Wei Nie

Preparation of ultrafine fast-dissolving feruloyl-oleyl-glycerol-loaded polyvinylpyrrolidone fiber mats via electrospinning

Fast-dissolving drug delivery membranes for poorly water-soluble drugs were prepared by electrospinning using feruloyl-oleyl-glycerol (FOG) as a model drug and polyvinylpyrrolidone (PVP) K90 as a polymer matrix in a mixed solvent of chloroform/ethanol (4:1, v/v). Results from Fourier-transform infrared spectroscopy (FT-IR) illustrated good compatibility between FOG and PVP as well as a good distribution of FOG within the fibers. The morphology and diameter of the fibers were influenced by the concentration of PVP and the applied voltage. When the PVP concentration was 5% (w/v) and the applied voltage was 14 kV, uniform and smooth fibers were obtained, with diameter 700-800 nm. Wetting time assays confirmed fast-dissolving properties with the average dissolution time for FOG-loaded PVP fiber membranes being 2.0±1.5 s. These results demonstrate the potential of electrospinning solid dispersions to improve the dissolution profile of poorly water-soluble drugs.

Electrospun zein–PVP fibre composite and its potential medical application

Abstract Electrospun zein–polyvinylpyrrolidone (PVP) ultrafine fibres containing varying polymer ratios were prepared and characterised. Ketoprofen was used as a model drug incorporated into the polymer system. The fibre morphologies, the composite physical states and their interactions were investigated using scanning electron microscopy (SEM), differential scanning calorimetry (DSC), X-ray diffraction (XRD), and Fourier transform infrared (FTIR) spectroscopy. Scanning electron microscopy observations revealed that ketoprofen was well distributed in the polymer matrix. Both the surface and cross-sections of fibres were homogeneous, although they characteristically became rounder as the content of PVP in the composite increased. Results from FTIR, DSC and XRD suggested that ketoprofen exist as an amorphous solid dispersion state in the matrix. The influence of zein-to-PVP content on the drug release profiles was investigated using in vitro dissolution tests under controlled conditions. The results prove that ketoprofen release rates increased at a higher PVP level. The present research demonstrates that zein can be introduced into a fibre composite that effectively has the potential to act as matrix for drug release. This is the first report of zein acting in this context.
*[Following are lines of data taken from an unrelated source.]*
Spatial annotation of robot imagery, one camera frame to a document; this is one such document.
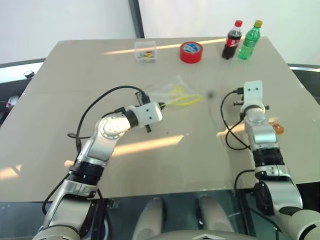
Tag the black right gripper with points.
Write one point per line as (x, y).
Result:
(237, 103)

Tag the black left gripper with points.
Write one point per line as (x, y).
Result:
(144, 99)

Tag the clear plastic bag yellow zip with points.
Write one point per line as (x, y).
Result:
(178, 96)

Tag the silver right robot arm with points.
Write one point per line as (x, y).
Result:
(262, 135)

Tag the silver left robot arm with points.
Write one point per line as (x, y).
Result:
(110, 128)

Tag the orange snack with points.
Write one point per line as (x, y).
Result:
(278, 128)

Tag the clear plastic box colourful bits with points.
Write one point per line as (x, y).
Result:
(145, 53)

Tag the red tape roll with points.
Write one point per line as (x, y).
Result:
(191, 53)

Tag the green bottle yellow cap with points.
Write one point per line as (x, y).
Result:
(249, 42)

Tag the cola bottle red cap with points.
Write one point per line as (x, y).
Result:
(232, 41)

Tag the grey rounded shape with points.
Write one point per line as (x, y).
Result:
(215, 216)
(152, 217)

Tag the grey robot torso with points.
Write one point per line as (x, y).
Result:
(200, 235)

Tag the round black white object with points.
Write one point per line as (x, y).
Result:
(28, 74)

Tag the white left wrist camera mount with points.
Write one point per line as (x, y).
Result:
(149, 112)

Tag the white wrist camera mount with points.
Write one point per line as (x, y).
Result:
(149, 112)
(253, 93)

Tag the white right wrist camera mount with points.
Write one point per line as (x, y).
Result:
(253, 93)

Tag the black vertical post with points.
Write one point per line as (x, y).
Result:
(136, 18)
Fast Dissolution Nanofiber Membrane of Ferulic Acid Prepared Using Electrospinning

Fast dissolution nanofiber membranes were prepared using electrospinning process with Ferulic Acid (FA)--a traditional Chinese medicine as the active pharmaceutical ingredients and a pharmaceutical hydrophilic polymer--polyvinylpyrrolidone K30 as the filament-forming matrix. Field Emission Scanning Electronic Microscopy (FE-SEM), Differential Scanning Calorimetry (DSC), Attenuated Total Reflection Fourier-transform infrared spectra (ATR-FTIR) and in vitro dissolving tests were carried out to characterize the nanofiber membranes. The FE-SEM observations informed that the nanofiber membranes had a uniform structure and smooth surface with a diameter range of 600~800 nm. No any spinning spindles or phase separated drug particles could be discriminated. The results from DSC and ATR-FTIR indicated that the drug had good compatibility with the polymer, the drug was well distributed in the nanofiber membranes as an amorphous physical status through the hydrogen bonding between the C=O group of PVP and -OH group of FA. The in vitro dissolution tests showed that the nanofiber membranes dissolved very quickly, leading to the improving dissolution profiles of the loaded FA. The electrospun nanofiber membranes prepared from pharmaceutical hydrophilic polymers are able to provide novel strategy for ehnancing the dissolution rate of poorly water-soluble traditional Chinese medicine.

The Application of Polarization Microscopy in Determining Electrospinning Conditions for Preparing Drug-Loaded Nanofibers

This paper demonstrates that polarization microscopy can be a very useful tool for determining the electrospinning conditions for preparing smooth and uniform drug-loaded nanofibers. Ferulic acid (FA) was used as the model drug and PVP K60 was selected as the filament-forming matrix. Solution parameters for optimal preparation of FA-loaded PVP nanofibers were successfully established using polarization microscopy to monitor the quality of the nanofibers produced. The optimal solution parameters were: (1) 75% (v/v) ethanol as solvent, (2) the range of PVP concentration for smooth electrospinning was 10-15% (w/v), and (3) the drug concentration in the spinning solutions should not be higher than 15% (w/v) in 10% (w/v) PVP spinning solutions, in order to maintain the amophous physical state of FA in the PVP nanofiber matrix. The quality of the final FA-loaded nanofibers was confirmed using field emission scanning electron microscopy. Our research offers a simple, easy but useful optical method for determining electrospinning parameters for preparing functional nanofibers.